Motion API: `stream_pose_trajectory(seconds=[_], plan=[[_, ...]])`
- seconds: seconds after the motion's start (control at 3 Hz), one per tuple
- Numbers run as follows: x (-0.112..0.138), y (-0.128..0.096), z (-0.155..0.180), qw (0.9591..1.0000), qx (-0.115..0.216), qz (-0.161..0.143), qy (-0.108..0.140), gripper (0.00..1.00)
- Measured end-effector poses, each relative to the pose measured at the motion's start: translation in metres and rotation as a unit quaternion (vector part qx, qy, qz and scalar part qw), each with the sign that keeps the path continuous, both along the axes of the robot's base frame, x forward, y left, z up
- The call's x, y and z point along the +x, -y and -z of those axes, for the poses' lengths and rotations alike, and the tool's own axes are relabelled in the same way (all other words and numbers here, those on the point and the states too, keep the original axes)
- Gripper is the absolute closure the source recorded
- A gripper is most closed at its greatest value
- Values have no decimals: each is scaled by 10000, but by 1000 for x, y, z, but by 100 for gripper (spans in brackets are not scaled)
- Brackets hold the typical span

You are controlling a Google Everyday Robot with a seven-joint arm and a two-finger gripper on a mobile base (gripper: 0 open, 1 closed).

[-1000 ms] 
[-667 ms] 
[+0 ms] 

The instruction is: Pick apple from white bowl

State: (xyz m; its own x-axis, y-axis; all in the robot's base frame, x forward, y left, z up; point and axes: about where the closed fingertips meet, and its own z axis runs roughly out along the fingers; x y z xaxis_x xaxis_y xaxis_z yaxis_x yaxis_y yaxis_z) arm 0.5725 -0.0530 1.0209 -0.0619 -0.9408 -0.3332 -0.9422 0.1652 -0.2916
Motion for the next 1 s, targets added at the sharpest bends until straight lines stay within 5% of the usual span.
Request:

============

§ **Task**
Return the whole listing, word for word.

§ **Reply**
Motion API: `stream_pose_trajectory(seconds=[_], plan=[[_, ...]])`
- seconds: seconds after the motion's start (control at 3 Hz), one per tuple
- Numbers run as follows: x (-0.112..0.138), y (-0.128..0.096), z (-0.155..0.180), qw (0.9591..1.0000), qx (-0.115..0.216), qz (-0.161..0.143), qy (-0.108..0.140), gripper (0.00..1.00)
- Measured end-effector poses, each relative to the pose measured at the motion's start: translation in metres and rotation as a unit quaternion (vector part qx, qy, qz and scalar part qw), each with the sign that keeps the path continuous, both along the axes of the robot's base frame, x forward, y left, z up
- The call's x, y and z point along the +x, -y and -z of those axes, for the poses' lengths and rotations alike, and the tool's own axes are relabelled in the same way (all other words and numbers here, those on the point and the states too, keep the original axes)
- Gripper is the absolute closure the source recorded
- A gripper is most closed at its greatest value
- Values have no decimals: each is scaled by 10000, but by 1000 for x, y, z, but by 100 for gripper (spans in brackets are not scaled)
- Brackets hold the typical span

You are controlling a Google Everyday Robot with a seven-joint arm and a two-finger gripper on a mobile base (gripper: 0 open, 1 closed).

[-1000 ms] 
[-667 ms] 
[+0 ms] 

The instruction is: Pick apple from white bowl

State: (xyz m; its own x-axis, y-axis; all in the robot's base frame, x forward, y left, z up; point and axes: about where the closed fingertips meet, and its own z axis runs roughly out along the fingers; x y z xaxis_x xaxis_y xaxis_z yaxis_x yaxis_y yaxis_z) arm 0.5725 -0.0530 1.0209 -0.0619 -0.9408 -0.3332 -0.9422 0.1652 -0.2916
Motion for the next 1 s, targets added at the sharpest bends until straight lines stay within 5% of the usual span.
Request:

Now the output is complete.